Does your state offer the option of deferred prosecution or deferred judgment/sentencing?


How does it work? Does the person plead guilty or are charges filed only if they fail to meet the agreement’s conditions? Does the person report to a probation officer? Is the person’s record cleared after an agreed-upon time without any further incidents (of specific concern to Network members, are gun rights restored)?


To what offenses are deferral options limited? If a Network member turned to you for representation after defensive display of a firearm in self defense, under what conditions might you consider seeking deferral?

Randy L. Robinson
Attorney at Law
P O Box 682, Augusta, ME 04332
207-653-6749
This email address is being protected from spambots. You need JavaScript enabled to view it.
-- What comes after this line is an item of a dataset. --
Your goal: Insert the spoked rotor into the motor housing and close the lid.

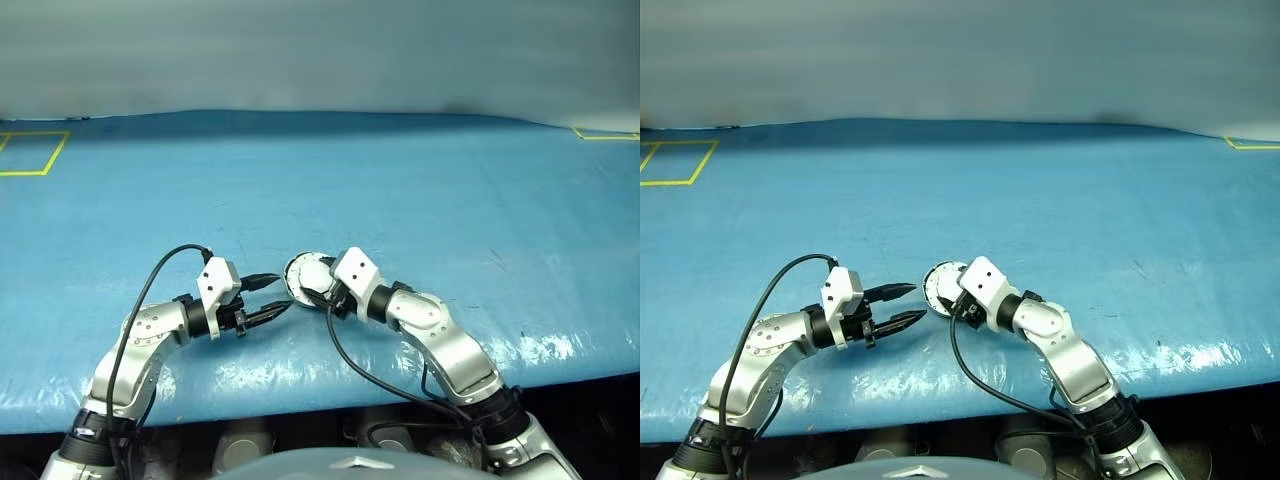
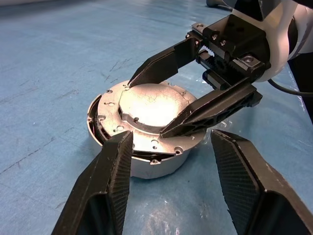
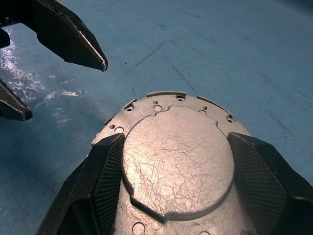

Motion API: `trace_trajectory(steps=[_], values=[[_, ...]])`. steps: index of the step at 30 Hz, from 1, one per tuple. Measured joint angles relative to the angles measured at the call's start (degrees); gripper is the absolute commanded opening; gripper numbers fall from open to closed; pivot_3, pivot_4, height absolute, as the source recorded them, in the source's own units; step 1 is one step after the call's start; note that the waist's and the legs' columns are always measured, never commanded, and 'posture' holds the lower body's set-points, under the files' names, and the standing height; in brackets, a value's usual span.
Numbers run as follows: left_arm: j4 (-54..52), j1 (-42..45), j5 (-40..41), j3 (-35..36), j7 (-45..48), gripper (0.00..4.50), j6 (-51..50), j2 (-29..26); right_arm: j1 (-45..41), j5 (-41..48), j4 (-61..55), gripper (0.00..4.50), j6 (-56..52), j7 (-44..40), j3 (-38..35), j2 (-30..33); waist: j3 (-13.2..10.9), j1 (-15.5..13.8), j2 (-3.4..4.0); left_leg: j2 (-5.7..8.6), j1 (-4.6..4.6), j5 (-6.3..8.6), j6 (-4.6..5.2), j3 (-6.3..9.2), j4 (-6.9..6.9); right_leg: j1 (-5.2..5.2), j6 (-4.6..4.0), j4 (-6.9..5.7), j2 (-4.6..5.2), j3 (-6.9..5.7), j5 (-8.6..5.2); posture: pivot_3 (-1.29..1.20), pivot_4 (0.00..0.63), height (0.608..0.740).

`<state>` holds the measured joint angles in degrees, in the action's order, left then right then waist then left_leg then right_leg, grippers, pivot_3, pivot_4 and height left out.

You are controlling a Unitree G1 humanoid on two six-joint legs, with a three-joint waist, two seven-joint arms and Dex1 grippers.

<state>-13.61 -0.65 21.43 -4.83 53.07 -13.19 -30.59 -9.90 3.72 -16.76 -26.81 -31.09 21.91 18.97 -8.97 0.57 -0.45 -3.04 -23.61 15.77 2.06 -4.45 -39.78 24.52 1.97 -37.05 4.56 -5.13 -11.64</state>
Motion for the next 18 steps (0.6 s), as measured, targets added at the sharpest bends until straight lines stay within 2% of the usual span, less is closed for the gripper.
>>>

Maine does indeed offer a deferred disposition process. The defendant pleads guilty, usually to all the charges, but the court does not find him or her guilty. That part is delayed. At the end of the process, during which the defendant will be on bail and have to meet certain conditions, the case will either be dismissed or the guilty plea withdrawn and the charge or charges reduced. In rare cases, the defendant will receive a certain sentence on the charge or charges to which he entered a guilty plea. 

The highest level of crime does not give the option of a deferred disposition, so a self-defense shooter charged with murder would not be able to get that deal. However, a person charged with manslaughter might be able to. Obviously, if the person shot does not die, the odds of the charge, if any, being low enough to get a deferred are much higher.

Most likely, the person taking a deferred disposition could keep his or her guns, but not be able to acquire any new ones during the period of deferral, based on having been charged with a felony level offense. Conditions could include no use or possession of dangerous weapons, other than as part of a job.

If the person gets through the deferred disposition period, he or she gets the good outcome and would normally not be a felon, there would be no conviction for the original crime, only for the new, lesser charge, if any. Obviously, if the option did not exist to get a dismissal or a plea to a non-felony, I would advise a client to go to trial unless I thought a loss was likely. I might have them plead to a non-felony charge and not bother with a deferred. And remember, you can get the bad outcome without actually committing a crime. Then the conviction sets in, the plea cannot be withdrawn, and “life” as a felon begins.

Benjamin M. Blatt
PO Box 221, South Bend, IN 46624
574-360-4039
https://www.facebook.com/hoosierattorney/

In Indiana, there’s a general state-wide statutory and guidance framework allowing for prosecution deferral for some, but not all cases (notably excluding serious vehicular offenses such as OWI/DUI, any form of homicide, and anything above a very low felony), but each county prosecutor has absolute discretion as to whether to implement and to what extent to do so, any deferral program, within the state guidelines.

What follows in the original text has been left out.